Table 1. Detailed parameter settings of gross domestic product (GDP), resident population, and the energy intensity and GDP share of sectors in the base scenario (BS) and comprehensive scenario (CS).

Parameter Settings	Base Year	BS		CS
	2019	2030	2035	2030	2035
GDP per capita (RMB 10,000)	4.58	10.26	12.94	10.26	12.94
Resident population (million)	37.21	37.56	37.36	37.56	37.36
Energy intensity for sectors	2019	2030	2035	2030	2035
Agricultural	0.26	0.29	0.29	0.29	0.29
Industrial	1.63	1.78	1.78	1.36	1.24
Building	0.15	0.15	0.15	0.15	0.15
Transport	1.02	1.03	1.03	0.82	0.72
Services	0.09	0.10	0.10	0.10	0.10
Residential	0.34	0.33	0.33	0.33	0.33
GDP share (%) for sectors	2019	2030	2035	2030	2035
Agricultural	5.14	5.28	5.28	4.36	4.00
Industrial	38.58	37.21	37.23	29.24	25.00
Building	5.26	5.81	5.80	5.08	5.00
Transport	5.91	6.40	6.40	5.97	6.00
Services	45.11	45.30	45.29	55.35	60.00

The units of energy intensity for sectors are 10,000 tons standard coal/10,000 yuan.

, and the structure of energy consumption by sector in Shanxi Province under the BS is shown in Appendix A.

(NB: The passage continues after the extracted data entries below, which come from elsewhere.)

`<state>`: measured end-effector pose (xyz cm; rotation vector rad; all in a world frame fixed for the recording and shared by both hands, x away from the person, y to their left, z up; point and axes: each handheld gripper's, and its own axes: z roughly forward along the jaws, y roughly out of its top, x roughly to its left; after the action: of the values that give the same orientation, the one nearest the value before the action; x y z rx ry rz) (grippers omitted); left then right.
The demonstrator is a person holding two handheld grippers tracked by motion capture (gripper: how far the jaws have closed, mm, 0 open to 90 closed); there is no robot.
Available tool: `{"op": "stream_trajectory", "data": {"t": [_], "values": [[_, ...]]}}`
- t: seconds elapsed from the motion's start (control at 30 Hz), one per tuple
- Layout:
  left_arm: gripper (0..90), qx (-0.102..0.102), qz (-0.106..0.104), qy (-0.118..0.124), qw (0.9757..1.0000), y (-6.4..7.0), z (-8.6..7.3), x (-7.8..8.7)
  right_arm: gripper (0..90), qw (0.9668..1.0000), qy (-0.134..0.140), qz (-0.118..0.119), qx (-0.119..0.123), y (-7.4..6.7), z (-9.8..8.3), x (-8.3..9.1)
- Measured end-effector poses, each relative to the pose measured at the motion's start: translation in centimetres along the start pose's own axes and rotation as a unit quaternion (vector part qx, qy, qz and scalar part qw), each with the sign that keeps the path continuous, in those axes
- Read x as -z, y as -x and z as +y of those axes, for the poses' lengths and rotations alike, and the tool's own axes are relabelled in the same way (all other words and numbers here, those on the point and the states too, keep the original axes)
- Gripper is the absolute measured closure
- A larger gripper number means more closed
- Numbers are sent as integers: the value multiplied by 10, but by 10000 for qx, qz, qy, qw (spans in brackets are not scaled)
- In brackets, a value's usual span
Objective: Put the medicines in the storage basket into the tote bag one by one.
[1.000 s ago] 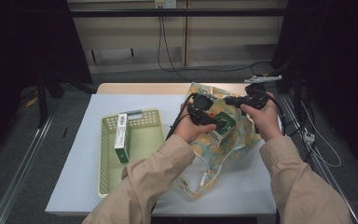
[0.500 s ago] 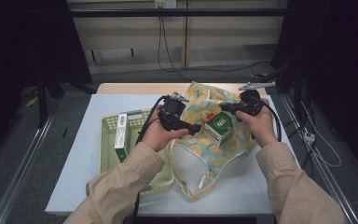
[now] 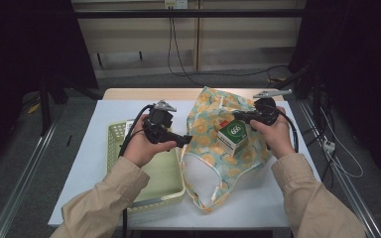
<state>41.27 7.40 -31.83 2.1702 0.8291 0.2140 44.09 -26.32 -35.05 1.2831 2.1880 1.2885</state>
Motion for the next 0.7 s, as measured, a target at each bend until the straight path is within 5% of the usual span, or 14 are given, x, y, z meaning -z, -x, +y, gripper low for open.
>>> {"op": "stream_trajectory", "data": {"t": [0.33, 0.7], "values": [[116, 12, 341, -151, 9993, -21, -19, 21, 900, 10000, -33, 0, -4, 0, -3, -2], [122, 283, 643, -167, 9974, -49, -44, 38, 900, 10000, -29, 12, 3, -2, -4, -5]]}}
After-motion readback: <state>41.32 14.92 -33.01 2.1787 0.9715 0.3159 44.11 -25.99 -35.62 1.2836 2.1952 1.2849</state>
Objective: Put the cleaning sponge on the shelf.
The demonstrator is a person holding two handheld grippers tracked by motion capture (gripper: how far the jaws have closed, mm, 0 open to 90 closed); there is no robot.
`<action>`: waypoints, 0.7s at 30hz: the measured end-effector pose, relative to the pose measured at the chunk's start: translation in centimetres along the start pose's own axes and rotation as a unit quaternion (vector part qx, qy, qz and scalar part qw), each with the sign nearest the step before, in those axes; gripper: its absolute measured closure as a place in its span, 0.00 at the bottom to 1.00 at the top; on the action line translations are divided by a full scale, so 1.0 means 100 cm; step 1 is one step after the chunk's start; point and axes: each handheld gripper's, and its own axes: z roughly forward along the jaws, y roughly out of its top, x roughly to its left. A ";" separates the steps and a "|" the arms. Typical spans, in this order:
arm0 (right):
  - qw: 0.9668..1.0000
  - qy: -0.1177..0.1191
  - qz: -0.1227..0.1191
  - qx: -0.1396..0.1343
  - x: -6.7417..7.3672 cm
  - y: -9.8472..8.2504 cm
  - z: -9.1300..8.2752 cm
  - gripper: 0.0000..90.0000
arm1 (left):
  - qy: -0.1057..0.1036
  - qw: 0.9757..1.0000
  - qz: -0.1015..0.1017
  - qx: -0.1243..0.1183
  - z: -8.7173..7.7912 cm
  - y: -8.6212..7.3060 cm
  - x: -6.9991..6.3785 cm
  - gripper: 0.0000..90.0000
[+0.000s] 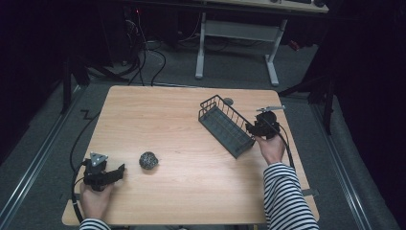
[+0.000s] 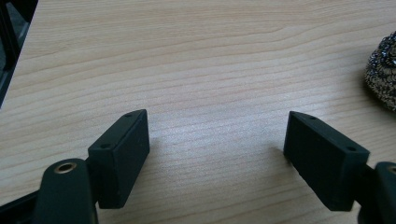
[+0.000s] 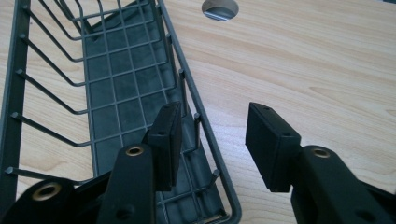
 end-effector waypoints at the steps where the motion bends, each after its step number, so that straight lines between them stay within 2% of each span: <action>1: 1.000 0.000 0.000 0.000 0.000 0.000 0.000 0.63 | 0.000 1.000 0.000 0.000 0.000 0.000 0.000 0.26; 8: 1.000 0.005 -0.013 0.012 0.001 -0.003 0.005 0.71 | 0.001 1.000 0.000 0.000 0.000 0.000 0.000 0.25; 12: 0.999 0.017 -0.022 0.022 0.001 -0.007 0.009 0.78 | 0.001 1.000 0.000 0.000 0.000 0.000 0.000 0.25; 21: 0.999 0.030 -0.025 0.020 0.000 -0.012 0.011 0.83 | 0.001 1.000 0.001 0.000 0.000 0.000 0.000 0.25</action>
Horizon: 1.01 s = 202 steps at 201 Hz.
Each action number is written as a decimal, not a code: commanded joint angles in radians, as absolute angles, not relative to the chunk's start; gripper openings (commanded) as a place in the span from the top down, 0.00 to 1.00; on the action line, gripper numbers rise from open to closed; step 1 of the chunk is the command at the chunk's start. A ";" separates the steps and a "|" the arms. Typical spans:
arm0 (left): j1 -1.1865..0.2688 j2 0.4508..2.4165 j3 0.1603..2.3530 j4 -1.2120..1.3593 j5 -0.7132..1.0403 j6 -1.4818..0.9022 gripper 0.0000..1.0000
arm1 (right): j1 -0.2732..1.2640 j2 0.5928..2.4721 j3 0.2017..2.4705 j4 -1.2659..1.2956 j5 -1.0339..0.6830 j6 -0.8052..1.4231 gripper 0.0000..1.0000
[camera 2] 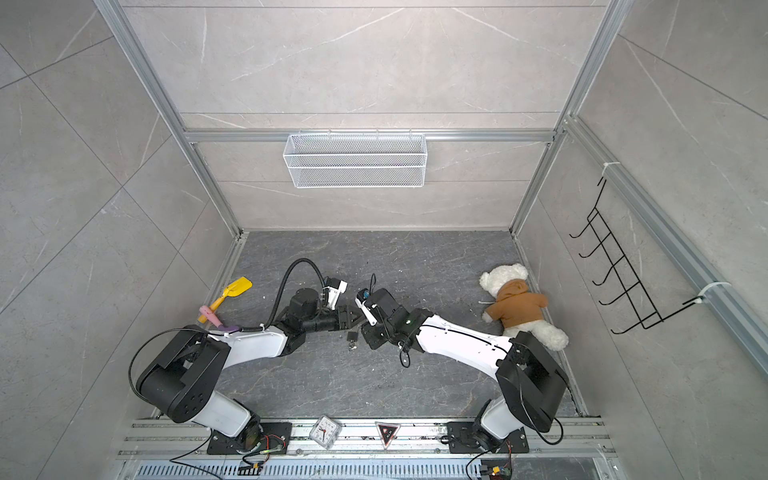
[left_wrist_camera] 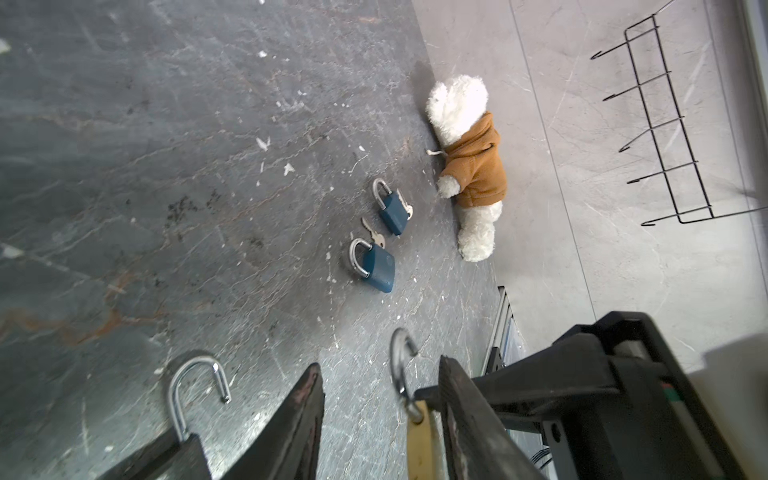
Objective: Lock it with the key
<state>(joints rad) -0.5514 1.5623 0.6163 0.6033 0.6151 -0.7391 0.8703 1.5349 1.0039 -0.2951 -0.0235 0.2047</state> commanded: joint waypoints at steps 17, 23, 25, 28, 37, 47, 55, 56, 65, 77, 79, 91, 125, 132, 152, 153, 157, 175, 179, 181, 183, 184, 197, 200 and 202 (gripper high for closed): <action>-0.565 1.589 0.669 0.671 0.675 -0.771 0.57 | 0.873 1.514 1.020 -0.297 -0.040 0.179 0.65; -0.567 1.593 0.675 0.663 0.679 -0.769 0.58 | 0.873 1.512 1.022 -0.298 -0.040 0.177 0.65; -0.569 1.595 0.677 0.661 0.679 -0.769 0.58 | 0.873 1.510 1.023 -0.296 -0.040 0.177 0.65; -0.569 1.598 0.678 0.657 0.680 -0.770 0.58 | 0.873 1.511 1.023 -0.296 -0.040 0.176 0.65; -0.569 1.605 0.681 0.657 0.682 -0.770 0.59 | 0.873 1.509 1.026 -0.297 -0.040 0.174 0.65; -0.573 1.613 0.684 0.657 0.682 -0.771 0.60 | 0.873 1.511 1.032 -0.302 -0.041 0.172 0.65; -0.574 1.619 0.689 0.647 0.683 -0.772 0.61 | 0.873 1.511 1.035 -0.305 -0.038 0.174 0.65; -0.575 1.619 0.690 0.646 0.684 -0.772 0.61 | 0.873 1.511 1.036 -0.306 -0.038 0.173 0.66; -0.575 1.626 0.696 0.640 0.683 -0.770 0.62 | 0.873 1.511 1.039 -0.308 -0.038 0.171 0.65; -0.578 1.634 0.705 0.631 0.687 -0.769 0.64 | 0.874 1.511 1.041 -0.308 -0.039 0.170 0.65; -0.577 1.636 0.707 0.630 0.687 -0.768 0.64 | 0.874 1.511 1.042 -0.307 -0.040 0.170 0.65; -0.581 1.646 0.717 0.618 0.692 -0.766 0.66 | 0.876 1.511 1.044 -0.309 -0.035 0.170 0.65; -0.590 1.666 0.738 0.603 0.700 -0.764 0.73 | 0.875 1.511 1.052 -0.313 -0.036 0.166 0.65; -0.591 1.672 0.741 0.602 0.702 -0.764 0.75 | 0.875 1.511 1.054 -0.311 -0.033 0.166 0.65; -0.596 1.677 0.746 0.602 0.706 -0.764 0.83 | 0.874 1.505 1.060 -0.312 -0.022 0.165 0.65; -0.596 1.678 0.747 0.603 0.707 -0.764 0.83 | 0.874 1.505 1.060 -0.312 -0.022 0.165 0.65; -0.595 1.678 0.746 0.601 0.706 -0.764 0.84 | 0.874 1.504 1.062 -0.311 -0.020 0.163 0.65; -0.597 1.680 0.749 0.585 0.708 -0.757 0.87 | 0.874 1.504 1.072 -0.321 -0.015 0.157 0.65; -0.598 1.680 0.749 0.582 0.706 -0.756 0.89 | 0.875 1.504 1.073 -0.322 -0.014 0.156 0.65; -0.597 1.679 0.750 0.579 0.706 -0.755 0.89 | 0.875 1.503 1.075 -0.322 -0.015 0.155 0.65; -0.597 1.678 0.750 0.578 0.706 -0.756 0.92 | 0.876 1.504 1.076 -0.322 -0.015 0.155 0.65; -0.597 1.678 0.750 0.577 0.706 -0.755 0.93 | 0.876 1.504 1.076 -0.322 -0.015 0.155 0.65; -0.597 1.678 0.750 0.571 0.708 -0.752 1.00 | 0.876 1.508 1.082 -0.325 -0.017 0.154 0.65; -0.597 1.677 0.750 0.569 0.707 -0.752 1.00 | 0.875 1.509 1.082 -0.326 -0.016 0.152 0.65; -0.597 1.677 0.750 0.569 0.706 -0.752 1.00 | 0.875 1.509 1.083 -0.327 -0.014 0.153 0.65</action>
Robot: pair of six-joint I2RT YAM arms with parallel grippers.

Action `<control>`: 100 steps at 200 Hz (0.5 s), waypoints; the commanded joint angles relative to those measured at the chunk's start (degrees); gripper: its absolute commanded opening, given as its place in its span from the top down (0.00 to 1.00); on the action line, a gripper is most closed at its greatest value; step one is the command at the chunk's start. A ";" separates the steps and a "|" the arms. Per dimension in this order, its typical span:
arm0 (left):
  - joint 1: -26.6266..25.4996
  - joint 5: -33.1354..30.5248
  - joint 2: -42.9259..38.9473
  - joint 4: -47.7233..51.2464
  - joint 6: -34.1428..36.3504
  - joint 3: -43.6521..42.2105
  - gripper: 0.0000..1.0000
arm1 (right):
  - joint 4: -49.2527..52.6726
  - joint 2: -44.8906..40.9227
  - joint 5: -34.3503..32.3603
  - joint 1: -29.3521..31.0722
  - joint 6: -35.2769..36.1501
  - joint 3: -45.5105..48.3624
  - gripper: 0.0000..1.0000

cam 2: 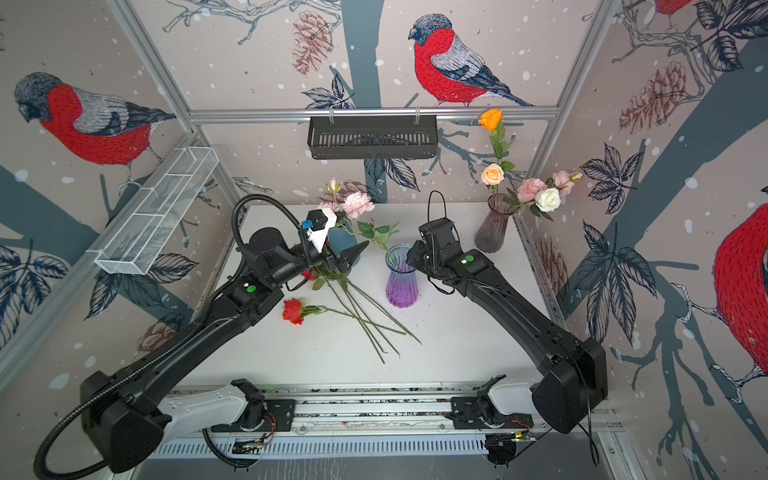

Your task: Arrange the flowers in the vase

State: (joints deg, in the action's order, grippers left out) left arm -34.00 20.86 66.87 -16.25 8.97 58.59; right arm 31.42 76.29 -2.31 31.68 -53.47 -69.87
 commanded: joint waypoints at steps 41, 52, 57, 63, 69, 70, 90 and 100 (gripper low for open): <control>-0.58 -0.20 -0.36 -1.70 -4.70 -0.36 0.10 | -2.60 -10.27 2.00 -8.44 13.06 1.77 0.49; -0.63 0.49 -2.73 -2.58 -7.98 -3.24 0.12 | -4.59 -14.21 2.17 -9.88 16.05 3.86 0.49; -0.63 0.66 -4.48 -3.84 -9.60 -5.37 0.12 | -5.72 -16.20 1.94 -10.26 17.16 5.22 0.49; -0.63 0.22 -6.59 -6.09 -12.10 -8.37 0.12 | -6.90 -18.48 1.60 -10.69 18.28 6.93 0.49; -0.63 -0.66 -8.73 -8.60 -14.69 -11.63 0.12 | -8.08 -20.62 1.45 -11.20 19.37 8.81 0.49; -0.63 -0.87 -9.06 -8.96 -15.08 -12.17 0.12 | -8.28 -20.95 1.44 -11.29 19.50 9.10 0.49; -0.63 -4.24 -14.01 -12.63 -21.96 -20.33 0.12 | -12.11 -26.98 2.06 -12.58 20.60 16.45 0.46; -0.59 -6.16 -14.72 -12.18 -24.49 -22.64 0.12 | -14.48 -29.34 3.10 -13.00 20.36 20.57 0.46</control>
State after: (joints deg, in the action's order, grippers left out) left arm -34.72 19.20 54.41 -22.35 -5.39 40.77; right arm 23.38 50.98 -0.84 19.51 -36.36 -55.48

2.3.2. Comprehensive Scenario (CS)

This scenario aimed to analyze the trend and peak of CO₂ emissions in Shanxi Province by considering multiple emission reduction measures. The first measure was the optimization of industrial structure, which reduces the GDP share of energy-intensive sectors (such as industry and transport) while increasing the GDP share of services. Using developed economies as a reference [6], the CS assumed that the GDP share of the service sector of Shanxi Province will reach 60% by 2035, while the GDP shares of the industry and transportation sectors will decrease to 25% and 5%, respectively. The shares of agriculture and the building sector will also decrease slightly. The second measure was the restructuring of energy consumption in the different final energy demand sectors. It assumed that the share of consumption of relatively clean energy sources such as natural gas, heat, and electricity will exceed 50% by 2035. The third measure was the implementation of energy conservation policies and incentives, with the aim of improving energy use efficiency and reducing the energy intensity of the industry and transport sectors. Specifically, the CS assumed a 30% reduction in the energy intensity of the industrial and transport sectors in Shanxi Province by 2035 compared with that in the BS. The fourth measure was the optimization of the power supply structure. According to the “China Energy and Electricity Development Planning Study 2030 and Outlook 2060” [42], the installed capacity of thermal power in China is expected to be reduced to 27.6% by 2030. However, considering that the current thermal power generation in Shanxi Province accounts for a relatively large proportion (88.1% in 2019) [40], we assume that the installed capacity of thermal power in Shanxi Province will decrease to 50% by 2035. Other parameters were set in line with the BS. The detailed parameter settings for the CS are shown in Table 1, and the structure of energy consumption by sectors in Shanxi Province under the CS is given in Appendix A.

2.4. Sensitivity Analysis

The sensitivity analysis was based on the CS and aimed to analyze how changes in the economic development level, industrial structure, energy intensity, and power supply structure affect the trend and peak of CO₂ emissions in Shanxi Province.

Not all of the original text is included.